For fatal errors, use the croak
command from Carp instead.
new_record
Start a brand new, clean record. "write_record" automatically calls new_record, every time, after "write_record" finishes. This means that even if the save failed, "write_record" still calls new_record. The original record with the error is lost.
configure
configure prepares the output destination. It can open files, make database connections, or anything else required before saving the first record.
Why not do this in the class constructor? Some roles add automatic configuration. Those roles use the usual Moose method modifiers, which would not work with the constructor.
This configure - for the output destination - is called after the "configure" in ETL::Pipeline::Input of the input source. This method can expect that the input source is fully configured and ready for use.
finish
finish shuts down the output destination. It can close files, disconnect from the database, or anything else required to cleanly terminate the output.
Why not do this in the class destructor? Some roles add automatic functionality via Moose method modifiers. This would not work with a destructor.

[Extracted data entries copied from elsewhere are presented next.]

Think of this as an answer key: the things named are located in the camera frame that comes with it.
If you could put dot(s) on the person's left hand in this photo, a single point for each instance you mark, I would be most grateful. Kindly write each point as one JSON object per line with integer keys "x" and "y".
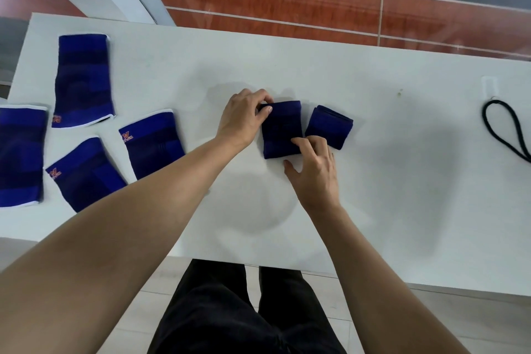
{"x": 238, "y": 117}

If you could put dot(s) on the person's right hand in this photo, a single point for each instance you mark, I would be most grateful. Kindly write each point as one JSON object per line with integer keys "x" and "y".
{"x": 317, "y": 177}

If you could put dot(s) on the person's left thumb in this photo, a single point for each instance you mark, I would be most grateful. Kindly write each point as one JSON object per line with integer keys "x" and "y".
{"x": 264, "y": 112}

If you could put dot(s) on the person's right thumb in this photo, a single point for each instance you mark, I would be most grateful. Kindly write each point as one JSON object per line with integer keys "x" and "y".
{"x": 291, "y": 173}

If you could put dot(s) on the person's left forearm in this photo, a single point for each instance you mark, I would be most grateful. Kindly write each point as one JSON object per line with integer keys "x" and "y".
{"x": 108, "y": 250}

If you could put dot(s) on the person's right forearm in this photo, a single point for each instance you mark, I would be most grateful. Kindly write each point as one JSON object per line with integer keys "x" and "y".
{"x": 373, "y": 283}

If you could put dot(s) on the small folded blue knit sleeve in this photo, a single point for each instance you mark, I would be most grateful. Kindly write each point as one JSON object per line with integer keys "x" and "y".
{"x": 330, "y": 125}

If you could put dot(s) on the blue knit sleeve white trim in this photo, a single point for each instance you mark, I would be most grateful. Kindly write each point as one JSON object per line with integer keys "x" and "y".
{"x": 83, "y": 80}
{"x": 87, "y": 177}
{"x": 20, "y": 154}
{"x": 151, "y": 144}

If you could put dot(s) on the person's black trousers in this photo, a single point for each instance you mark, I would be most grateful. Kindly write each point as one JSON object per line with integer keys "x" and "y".
{"x": 215, "y": 312}

This finish - for the output destination - is called before the "finish" in ETL::Pipeline::Input of the input source. This method should expect that the input source has reached end-of-file by this point, but is not closed yet.
Other methods and attributes
record_number
The record_number attribute tells you how many total records have been saved by "write_record". The first record is always 1.
ETL::Pipeline::Output automatically increments the counter after "write_record". The "write_record" method should not change record_number.
decrement_record_number
This method decreases "record_number" by one. It can be used to back out header records from the count.
increment_record_number
This method increases "record_number" by one.
error
error handles errors from "write_record". The default error discards any error messages. Override error if you want to capture the messages and/or the record that caused it.
error always returns a false value - even if you override it.
SEE ALSO
ETL::Pipeline, ETL::Pipeline::Input, ETL::Pipeline::Output::Hash, ETL::Pipeline::Output::Perl, ETL::Pipeline::Output::UnitTest
AUTHOR
Robert Wohlfarth <robert.j.wohlfarth@vanderbilt.edu>
LICENSE
Copyright 2016 (c) Vanderbilt University
This program is free software; you can redistribute it and/or modify it under the same terms as Perl itself.